Dianne Odell's story inspired me. Here's a woman who many people would feel had every right to have a chip on her shoulder.  She could have cursed God for dealing her a bad hand and felt sorry for herself her whole life.  She could have given up.  Many people in her situation would have thrown in the towel. But she didn't.  In fact, she did just the opposite.  She lived her life to the fullest.

"I've had a very good life, filled with love and family and faith.  You can make life good or you can make it bad. "- Dianne Odell

If there's one thing in my Iron Lung research that really smacked me in the face, it's the glaring reminder that much of our happiness in life depends on our outlook.  Bad things happen to everyone at some point, but it's how we react to these challenges that determines whether we have joy or not. Happiness is ultimately a choice.  

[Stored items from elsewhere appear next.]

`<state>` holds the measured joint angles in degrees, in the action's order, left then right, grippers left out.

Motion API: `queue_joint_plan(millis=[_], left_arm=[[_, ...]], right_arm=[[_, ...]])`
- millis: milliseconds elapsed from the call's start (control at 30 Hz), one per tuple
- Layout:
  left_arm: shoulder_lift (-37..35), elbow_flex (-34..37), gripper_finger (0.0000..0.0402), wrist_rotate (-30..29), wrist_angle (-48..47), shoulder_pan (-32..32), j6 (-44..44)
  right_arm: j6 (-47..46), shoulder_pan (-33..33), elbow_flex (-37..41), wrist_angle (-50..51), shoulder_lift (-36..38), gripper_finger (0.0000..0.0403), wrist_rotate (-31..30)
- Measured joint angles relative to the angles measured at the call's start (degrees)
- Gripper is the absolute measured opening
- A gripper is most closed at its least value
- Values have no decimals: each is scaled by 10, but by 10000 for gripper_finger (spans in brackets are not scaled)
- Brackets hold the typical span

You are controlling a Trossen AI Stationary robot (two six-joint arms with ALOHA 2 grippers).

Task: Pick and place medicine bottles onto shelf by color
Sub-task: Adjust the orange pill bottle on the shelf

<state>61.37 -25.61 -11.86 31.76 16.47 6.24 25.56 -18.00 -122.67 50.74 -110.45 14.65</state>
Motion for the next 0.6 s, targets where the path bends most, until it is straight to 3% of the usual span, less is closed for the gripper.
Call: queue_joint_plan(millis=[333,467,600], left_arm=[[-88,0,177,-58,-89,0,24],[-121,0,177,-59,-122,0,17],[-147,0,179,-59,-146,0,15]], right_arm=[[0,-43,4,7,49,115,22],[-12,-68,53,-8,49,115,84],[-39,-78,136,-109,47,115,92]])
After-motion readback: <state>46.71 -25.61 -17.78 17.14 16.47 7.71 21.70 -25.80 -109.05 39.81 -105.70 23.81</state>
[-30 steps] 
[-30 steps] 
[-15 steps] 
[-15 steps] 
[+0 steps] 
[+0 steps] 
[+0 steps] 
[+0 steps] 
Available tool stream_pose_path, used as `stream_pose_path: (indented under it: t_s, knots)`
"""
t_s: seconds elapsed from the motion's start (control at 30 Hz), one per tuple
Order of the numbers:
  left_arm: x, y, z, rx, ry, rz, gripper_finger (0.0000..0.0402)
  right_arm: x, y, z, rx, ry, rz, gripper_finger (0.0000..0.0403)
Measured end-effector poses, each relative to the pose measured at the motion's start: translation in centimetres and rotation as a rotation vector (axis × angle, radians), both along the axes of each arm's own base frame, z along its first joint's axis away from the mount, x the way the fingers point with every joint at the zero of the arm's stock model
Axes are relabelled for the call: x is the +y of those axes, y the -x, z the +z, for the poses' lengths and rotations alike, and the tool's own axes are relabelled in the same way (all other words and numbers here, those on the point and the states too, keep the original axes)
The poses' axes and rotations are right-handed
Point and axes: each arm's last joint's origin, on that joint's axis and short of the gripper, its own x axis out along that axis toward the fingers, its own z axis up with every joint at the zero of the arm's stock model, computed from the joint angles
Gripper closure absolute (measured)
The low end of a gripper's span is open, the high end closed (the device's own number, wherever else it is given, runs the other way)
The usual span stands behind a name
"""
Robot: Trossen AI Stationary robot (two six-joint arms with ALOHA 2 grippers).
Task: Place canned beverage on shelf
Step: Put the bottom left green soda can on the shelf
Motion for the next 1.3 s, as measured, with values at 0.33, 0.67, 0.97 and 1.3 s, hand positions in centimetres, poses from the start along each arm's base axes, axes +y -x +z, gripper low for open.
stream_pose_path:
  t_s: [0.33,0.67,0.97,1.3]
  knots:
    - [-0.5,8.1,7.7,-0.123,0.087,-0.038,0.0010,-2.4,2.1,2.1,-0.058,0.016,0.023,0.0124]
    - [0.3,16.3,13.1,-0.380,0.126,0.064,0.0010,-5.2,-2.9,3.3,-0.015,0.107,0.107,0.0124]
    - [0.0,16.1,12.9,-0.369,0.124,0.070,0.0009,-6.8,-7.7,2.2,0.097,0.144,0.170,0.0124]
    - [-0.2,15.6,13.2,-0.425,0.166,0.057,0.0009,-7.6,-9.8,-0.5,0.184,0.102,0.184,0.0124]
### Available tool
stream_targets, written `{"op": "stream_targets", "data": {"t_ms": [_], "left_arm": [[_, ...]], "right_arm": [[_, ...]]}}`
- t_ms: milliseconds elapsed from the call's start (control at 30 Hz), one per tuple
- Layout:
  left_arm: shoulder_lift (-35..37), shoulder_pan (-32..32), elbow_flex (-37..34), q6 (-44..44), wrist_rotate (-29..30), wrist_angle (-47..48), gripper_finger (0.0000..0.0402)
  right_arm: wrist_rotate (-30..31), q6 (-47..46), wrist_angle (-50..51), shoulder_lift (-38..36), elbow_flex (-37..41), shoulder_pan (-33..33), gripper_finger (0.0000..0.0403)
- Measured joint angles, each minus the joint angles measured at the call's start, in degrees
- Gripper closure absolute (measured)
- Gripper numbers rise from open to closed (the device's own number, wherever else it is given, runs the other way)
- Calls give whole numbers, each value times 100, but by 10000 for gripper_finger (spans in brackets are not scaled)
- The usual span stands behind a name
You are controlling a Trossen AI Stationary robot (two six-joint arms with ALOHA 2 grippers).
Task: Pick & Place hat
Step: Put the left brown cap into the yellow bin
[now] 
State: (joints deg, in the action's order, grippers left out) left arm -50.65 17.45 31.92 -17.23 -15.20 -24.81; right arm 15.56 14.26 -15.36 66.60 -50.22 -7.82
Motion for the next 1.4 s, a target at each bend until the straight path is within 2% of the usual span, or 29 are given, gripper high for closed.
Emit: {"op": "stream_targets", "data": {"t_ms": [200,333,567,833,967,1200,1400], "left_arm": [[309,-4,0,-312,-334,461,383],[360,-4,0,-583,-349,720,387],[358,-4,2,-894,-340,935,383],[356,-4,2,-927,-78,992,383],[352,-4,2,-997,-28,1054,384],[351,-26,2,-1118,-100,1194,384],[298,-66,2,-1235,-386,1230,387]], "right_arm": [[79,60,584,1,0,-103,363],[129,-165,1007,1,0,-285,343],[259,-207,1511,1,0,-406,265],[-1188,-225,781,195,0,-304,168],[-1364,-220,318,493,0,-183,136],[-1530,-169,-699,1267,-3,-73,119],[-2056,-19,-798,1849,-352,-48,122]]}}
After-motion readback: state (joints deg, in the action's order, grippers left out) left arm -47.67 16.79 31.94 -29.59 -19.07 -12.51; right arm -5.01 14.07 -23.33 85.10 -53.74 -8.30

* The quote at the beginning of this blog was from a woman named Martha Mason, another 60 year veteran of the Iron Lung.  She died in 2009.


  1. What an awful looking contraption to think of having to live inside it! I had heard of iron lungs all my life but had never seen what one looks like or did any research on them.

    One of my aunts had to use one for several years when she had Polio but she got better. Though crippled for life she at least didn't need to spend the rest of her life in one of those.

  2. I was curious why someone would continue to be confined with some of the more modern respiratory technologies available to them. I did a bit more research myself. Apparently, Dianne had a spinal deformity that made this the safest approach for her. There is even now a "portable" kind of "iron lung" that is a sort of torso only vest.

  3. I've heard of the Iron Lung, but have never seen what they looked like. I can't imagine what it would be like to live in one. I guess it's all what you're used to and also all in your outlook.